Le délai d’exercice du recours pour lequel l’aide juridictionnelle a été accordée ne court qu’à compter de la date à laquelle la désignation initiale, par le bâtonnier, de l’avocat chargé de prêter son concours au bénéficiaire de l’aide juridictionnelle a été portée à la connaissance de celui-ci par une notification permettant d’attester la date de réception.

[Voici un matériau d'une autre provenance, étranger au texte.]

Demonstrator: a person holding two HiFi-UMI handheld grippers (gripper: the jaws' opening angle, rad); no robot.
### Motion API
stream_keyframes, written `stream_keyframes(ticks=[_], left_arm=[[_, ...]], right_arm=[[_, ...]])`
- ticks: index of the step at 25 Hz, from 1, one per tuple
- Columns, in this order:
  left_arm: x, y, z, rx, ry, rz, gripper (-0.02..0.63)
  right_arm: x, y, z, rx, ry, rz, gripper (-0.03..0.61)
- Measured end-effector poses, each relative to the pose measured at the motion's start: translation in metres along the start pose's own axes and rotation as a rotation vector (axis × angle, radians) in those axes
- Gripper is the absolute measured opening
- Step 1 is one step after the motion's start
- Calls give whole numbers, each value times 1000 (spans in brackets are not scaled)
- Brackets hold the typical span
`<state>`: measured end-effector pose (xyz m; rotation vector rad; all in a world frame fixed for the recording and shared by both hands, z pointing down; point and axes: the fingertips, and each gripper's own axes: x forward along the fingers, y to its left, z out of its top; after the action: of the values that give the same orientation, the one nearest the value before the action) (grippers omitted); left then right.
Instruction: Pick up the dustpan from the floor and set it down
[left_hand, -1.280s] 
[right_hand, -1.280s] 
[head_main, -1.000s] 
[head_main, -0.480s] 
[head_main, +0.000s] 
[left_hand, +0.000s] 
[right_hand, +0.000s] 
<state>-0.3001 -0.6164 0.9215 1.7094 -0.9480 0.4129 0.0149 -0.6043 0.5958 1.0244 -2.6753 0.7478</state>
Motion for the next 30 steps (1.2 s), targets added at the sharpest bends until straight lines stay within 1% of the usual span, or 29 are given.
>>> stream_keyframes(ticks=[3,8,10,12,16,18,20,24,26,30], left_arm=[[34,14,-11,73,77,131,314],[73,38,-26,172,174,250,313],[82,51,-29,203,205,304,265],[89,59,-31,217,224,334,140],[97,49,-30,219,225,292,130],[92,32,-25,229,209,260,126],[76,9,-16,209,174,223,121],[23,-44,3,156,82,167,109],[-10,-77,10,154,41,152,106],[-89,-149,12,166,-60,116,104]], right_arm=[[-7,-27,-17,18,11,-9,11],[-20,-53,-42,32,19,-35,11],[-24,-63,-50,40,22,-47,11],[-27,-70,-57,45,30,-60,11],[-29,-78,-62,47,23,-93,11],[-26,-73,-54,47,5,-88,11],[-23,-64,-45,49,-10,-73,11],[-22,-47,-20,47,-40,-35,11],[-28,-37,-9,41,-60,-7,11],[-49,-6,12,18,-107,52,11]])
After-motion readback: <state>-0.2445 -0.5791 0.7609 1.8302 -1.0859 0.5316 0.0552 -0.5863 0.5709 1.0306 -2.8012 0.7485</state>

En l’espèce, l’ordonnance querellée a été signifiée à M. [U] par exploit du 6 octobre 2023. Il justifie avoir déposé sa demande d’aide juridictionnelle le 11 octobre 2023, soit avant l’expiration du délai de 15 jours dont il disposait pour interjeter appel.
La décision l’admettant au bénéfice de l’aide juridictionnelle totale et désignant un avocat pour l’assister a été rendue le 16 octobre 2023. Elle a été complétée par la désignation de deux commissaires de justice par décision du 4 juin 2024, laquelle lui a été notifiée le 21 juin 2024.
M. [U] a relevé appel de l’ordonnance le 2 juillet 2024.
M. [U], qui s’est vu désigner un avocat pour former appel le 16 octobre 2023, ne justifie d’aucune circonstance revêtant les caractères de la force de majeure de nature à expliquer pour quelle raison celui-ci n’a pas relevé appel de la décision dans le délai de 15 jours suivant la notification de la décision d’aide juridictionnelle, l’absence de désignation concomitante des commissaires de justice ne faisant pas obstacle à la formalisation de cette déclaration.
Dès lors, son appel interjeté le 2 juillet 2024, après l’expiration du délai de 15 jours dont il disposait à compter de la notification de la décision d’aide juridictionnelle du 16 octobre 2023, est irrecevable comme tardif.
M. [U] qui succombe sera condamné aux dépens de l’instance d’appel.
L’équité commande de laisser à chacune des parties la charge de ses frais irrépétibles.
PAR CES MOTIFS,
La cour, statuant par arrêt réputé contradictoire,
Déclare irrecevable l’appel formé par M. [P] [U] contre la décision entreprise ;
Y ajoutant ;
Condamne M. [P] [U] aux dépens d’appel ;
Déboute les parties de leurs demandes fondées sur l’article 700 du code de procédure civile.